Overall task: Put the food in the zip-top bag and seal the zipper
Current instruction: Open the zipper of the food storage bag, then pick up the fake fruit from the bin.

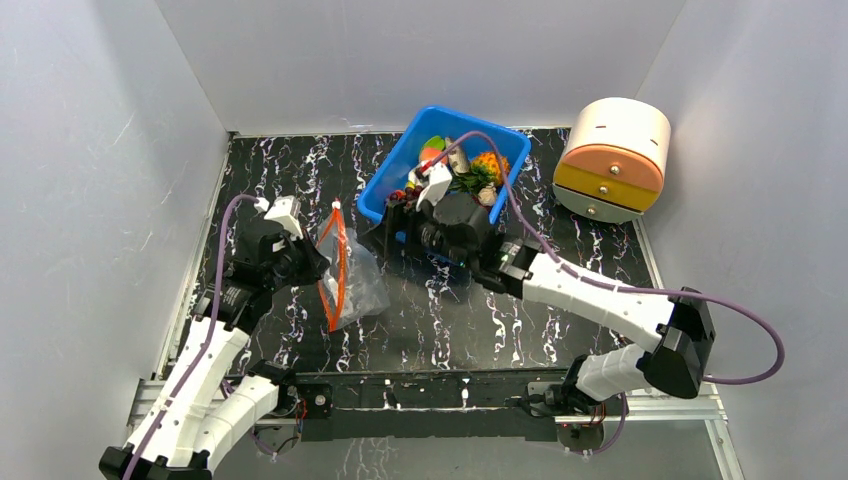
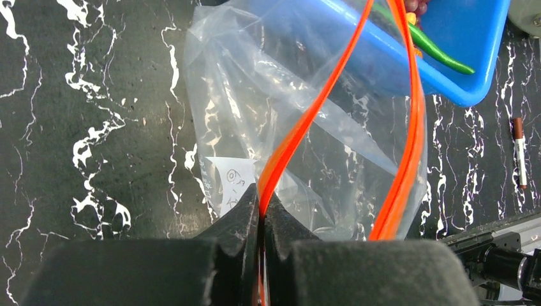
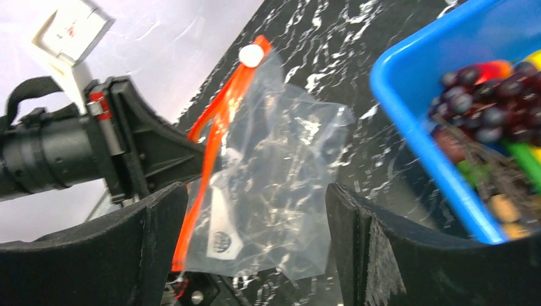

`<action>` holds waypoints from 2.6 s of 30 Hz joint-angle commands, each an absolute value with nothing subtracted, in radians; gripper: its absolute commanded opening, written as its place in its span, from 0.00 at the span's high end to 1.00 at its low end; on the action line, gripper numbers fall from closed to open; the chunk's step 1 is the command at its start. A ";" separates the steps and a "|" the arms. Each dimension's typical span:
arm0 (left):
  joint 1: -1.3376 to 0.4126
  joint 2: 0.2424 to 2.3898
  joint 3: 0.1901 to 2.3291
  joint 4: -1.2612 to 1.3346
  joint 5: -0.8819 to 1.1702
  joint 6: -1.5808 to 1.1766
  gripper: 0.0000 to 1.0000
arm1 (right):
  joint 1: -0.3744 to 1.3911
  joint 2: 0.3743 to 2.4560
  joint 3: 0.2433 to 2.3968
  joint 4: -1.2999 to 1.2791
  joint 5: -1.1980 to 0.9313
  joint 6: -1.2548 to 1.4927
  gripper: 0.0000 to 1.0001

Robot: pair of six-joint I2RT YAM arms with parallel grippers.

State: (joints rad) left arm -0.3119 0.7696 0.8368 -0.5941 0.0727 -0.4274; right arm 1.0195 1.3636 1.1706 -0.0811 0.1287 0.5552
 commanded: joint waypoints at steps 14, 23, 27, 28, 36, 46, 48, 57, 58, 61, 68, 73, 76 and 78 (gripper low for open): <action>-0.314 0.882 1.188 -0.853 -0.065 -0.298 1.00 | 0.776 1.600 1.492 -0.342 0.385 -0.165 0.09; -0.313 0.848 1.199 -0.915 -0.031 -0.318 1.00 | 0.638 1.866 1.563 -0.336 0.490 -0.386 0.02; -0.313 0.838 1.197 -0.922 0.018 -0.326 1.00 | 0.623 1.943 1.568 -0.300 0.569 -0.472 0.02; -0.313 0.838 1.198 -0.922 0.022 -0.328 1.00 | 0.621 1.957 1.566 -0.286 0.578 -0.493 0.02; -0.313 0.878 1.222 -0.985 -0.037 -0.347 1.00 | 0.604 2.016 1.524 -0.118 0.672 -0.641 0.02; -0.313 0.850 1.194 -0.937 0.043 -0.358 1.00 | 0.573 2.071 1.503 0.041 0.657 -0.812 0.07; -0.313 0.841 1.188 -0.923 0.052 -0.363 1.00 | 0.567 2.087 1.534 -0.008 0.624 -0.814 0.08; -0.313 0.835 1.155 -0.895 0.101 -0.386 1.00 | 0.571 2.014 1.505 -0.122 0.490 -0.851 0.02; -0.313 0.834 1.153 -0.894 0.100 -0.386 1.00 | 0.573 1.996 1.481 -0.092 0.479 -0.885 0.02; -0.313 0.829 1.147 -0.886 0.096 -0.387 1.00 | 0.572 1.991 1.449 -0.015 0.491 -0.971 0.02; -0.314 0.836 1.144 -0.883 0.068 -0.387 1.00 | 0.559 2.073 1.466 0.102 0.512 -1.124 0.11; -0.313 0.826 1.132 -0.863 0.058 -0.383 1.00 | 0.542 2.093 1.448 0.173 0.516 -1.170 0.19; -0.314 0.830 1.132 -0.853 0.064 -0.383 1.00 | 0.540 2.094 1.441 0.203 0.508 -1.177 0.32; -0.313 0.832 1.131 -0.851 0.065 -0.383 1.00 | 0.539 2.100 1.431 0.235 0.527 -1.192 0.45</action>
State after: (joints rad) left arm -0.3115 0.8406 1.1404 -0.8669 0.0647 -0.3828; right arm 0.5465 2.0892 1.4418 0.0990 0.5121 -1.1507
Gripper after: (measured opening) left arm 0.009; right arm 0.637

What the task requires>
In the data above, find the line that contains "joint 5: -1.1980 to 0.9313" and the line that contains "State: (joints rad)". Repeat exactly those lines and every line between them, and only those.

Result of the task>
  joint 5: -1.1980 to 0.9313
  joint 6: -1.2548 to 1.4927
  gripper: 0.0000 to 1.0001

Robot: pair of six-joint I2RT YAM arms with parallel grippers.

State: (joints rad) left arm -0.3119 0.7696 0.8368 -0.5941 0.0727 -0.4274; right arm 1.0195 1.3636 1.1706 -0.0811 0.1287 0.5552

The exercise is done now.